Starting at the line below holding "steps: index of" and stopping at the line holding "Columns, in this", print every line exactly, both ends included, and leave the rest out.

· · · ·

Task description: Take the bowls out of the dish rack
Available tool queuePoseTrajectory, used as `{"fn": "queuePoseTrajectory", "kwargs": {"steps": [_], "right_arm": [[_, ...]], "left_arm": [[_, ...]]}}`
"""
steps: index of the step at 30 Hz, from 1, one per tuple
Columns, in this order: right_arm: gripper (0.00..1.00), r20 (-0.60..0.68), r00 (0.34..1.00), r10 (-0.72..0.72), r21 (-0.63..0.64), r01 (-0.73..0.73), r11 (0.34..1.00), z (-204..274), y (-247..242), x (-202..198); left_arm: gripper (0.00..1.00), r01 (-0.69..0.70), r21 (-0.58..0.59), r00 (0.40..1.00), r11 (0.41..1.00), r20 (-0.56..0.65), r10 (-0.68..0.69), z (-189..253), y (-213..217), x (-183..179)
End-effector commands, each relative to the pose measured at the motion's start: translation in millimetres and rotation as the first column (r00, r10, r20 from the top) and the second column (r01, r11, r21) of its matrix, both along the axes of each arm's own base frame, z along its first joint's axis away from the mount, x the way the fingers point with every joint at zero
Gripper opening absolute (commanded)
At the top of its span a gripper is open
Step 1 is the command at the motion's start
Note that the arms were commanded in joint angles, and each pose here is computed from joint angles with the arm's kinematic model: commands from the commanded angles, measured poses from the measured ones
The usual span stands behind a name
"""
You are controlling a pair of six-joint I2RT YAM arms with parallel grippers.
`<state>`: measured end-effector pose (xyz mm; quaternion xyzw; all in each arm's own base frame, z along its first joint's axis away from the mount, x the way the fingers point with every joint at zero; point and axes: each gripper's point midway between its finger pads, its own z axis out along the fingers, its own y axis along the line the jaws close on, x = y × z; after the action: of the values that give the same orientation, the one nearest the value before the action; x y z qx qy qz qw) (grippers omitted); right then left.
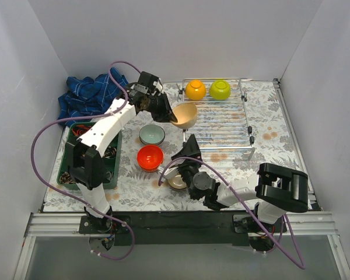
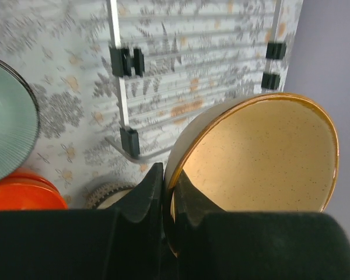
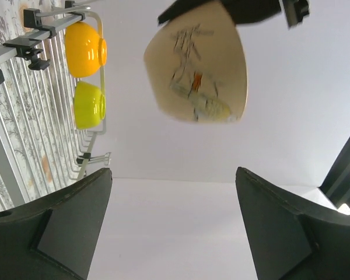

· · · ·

> **EXERCISE ANSWER**
steps: index of the step at 30 Hz, from 1, one per tuple
Columns, in this order: right_arm: gripper (0.00..1.00), r20 (-0.60..0.68), r00 (0.34..1.00), r10 (-0.72..0.72), r21 (-0.63..0.64), r01 (-0.73..0.73), r11 (0.34..1.00), z (-204..274), y (-247..242), x (-202..198); left_arm: gripper (0.00..1.00), r01 (-0.69..0.70), r21 (-0.58..0.59), r00 (0.40..1.00), r11 (0.41..1.00), r20 (-0.56..0.65), r10 (-0.68..0.69), z (-189..253), y (-213..217), x (-183..179)

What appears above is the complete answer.